Lesbian, Gay, Bisexual and Transgender (LGBT) activism is a relative latecomer to Eastern Europe. While LGBT rights movements staked a place for themselves in Western democracies with the ‘new social movements’ wave of the late 1960s, it was only in the late 1990s that LGBT associations began to make an impression on the political landscape of Eastern European societies.
The appearance of LGBT activism in Eastern Europe was facilitated by the dramatic collapse of authoritarian regimes and their replacement with governments committed to democratisation and integration into liberal international institutions like the European Union (EU). In the atmosphere of enhanced civil liberties and democratic openness that followed, LGBT rights campaigners gained the associational space to organise themselves and mobilise for the legal recognition and social acceptance of their identities.
This activism was initially national in composition and scope. It involved local campaigners pressuring domestic governments to take action against sexuality based prejudice and creating awareness around LGBT specific concerns within a domestic public sphere. However, LGBT activism soon underwent a transnationalisation as the integration of post-communist states into liberal international institutions opened up spaces for civil society actors to collaborate across state borders and gain influential international allies to their cause. The transnational networks that began to coalesce around LGBT issues were steered by domestic and foreign advocacy groups and human rights organisations raising awareness on rights violations, reminding the EU and western liberal democracies of their responsibilities to intervene, and offering advice on the development of LGBT policies for post-communist states where homosexuals were being severely repressed.
This era of nascent activism also brought into sharp relief the strong homophobic currents running throughout Eastern Europe. The newfound political assertiveness of LGBT individuals, a despised category of citizens that had historically remained hidden from view, drew hostile reprisals from quarters of the population perceiving non-heteronormativity to be a threat to the nation and moral fabric. An intensification of homophobic hate speech followed as politicians, the media and religious institutions began a campaign of vilification, representing homosexuality as a mental disorder and a degenerate lifestyle from which society required protection. Intimidation and organised violence against LGBT individuals also grew in prevalence as far right groups began disrupting Gay Pride events and brutally attacking participants.
While LGBT rights campaigns have been deeply polarising, their impacts have varied dramatically across Eastern Europe. In some societies, such as Russia, Serbia, the Ukraine, Albania, Bosnia, Macedonia and the Ukraine, the public display of homosexuality continues to court hostility and politicians remain unreceptive to demands to address sexuality based prejudice. Worse still, politicians there have served as the very agents of this prejudice by inciting gay hatred in their rhetoric. In other societies, such as Croatia and Slovenia, governments have worked together with LGBT activists to introduce non-discriminatory legislation, have stepped up efforts to punish homophobic crime, and have led a national discourse designed to shape public opinion towards LGBT acceptance.

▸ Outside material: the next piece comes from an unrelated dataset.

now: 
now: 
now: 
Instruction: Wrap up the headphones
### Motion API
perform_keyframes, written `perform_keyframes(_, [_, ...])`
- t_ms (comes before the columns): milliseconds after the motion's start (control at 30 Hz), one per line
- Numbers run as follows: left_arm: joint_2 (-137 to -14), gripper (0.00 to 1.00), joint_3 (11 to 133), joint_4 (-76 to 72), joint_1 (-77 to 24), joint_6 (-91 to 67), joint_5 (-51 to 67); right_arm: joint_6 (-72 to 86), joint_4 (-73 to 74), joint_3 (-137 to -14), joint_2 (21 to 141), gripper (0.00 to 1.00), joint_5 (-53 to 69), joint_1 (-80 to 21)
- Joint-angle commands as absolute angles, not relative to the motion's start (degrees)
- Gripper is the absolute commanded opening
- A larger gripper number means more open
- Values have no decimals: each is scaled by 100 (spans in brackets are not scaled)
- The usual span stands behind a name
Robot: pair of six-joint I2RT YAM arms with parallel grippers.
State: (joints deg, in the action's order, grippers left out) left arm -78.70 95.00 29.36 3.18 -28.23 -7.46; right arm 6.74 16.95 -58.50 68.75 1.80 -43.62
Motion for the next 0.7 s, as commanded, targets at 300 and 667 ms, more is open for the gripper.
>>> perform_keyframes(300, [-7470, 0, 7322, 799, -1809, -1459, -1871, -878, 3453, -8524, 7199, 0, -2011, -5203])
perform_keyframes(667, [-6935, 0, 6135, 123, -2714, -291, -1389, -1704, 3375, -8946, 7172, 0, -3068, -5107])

This variation in openness towards LGBT reform is illustrated starkly in the country based assessments of the advocacy group, International Lesbian, Gay, Bisexual, Trans and Intersex Association-Europe (ILGA-Europe). In the organisation’s 2015 Annual Review, Eastern European states are represented across the spectrum on how adequately human rights are protected for LGBT individuals. For example, Croatia was ranked Europe’s fifth most advanced on this measure, Serbia twenty eighth, and Macedonia, another former Yugoslav state, forty third, only several places above last placed Azerbaijan, ranked forty ninth.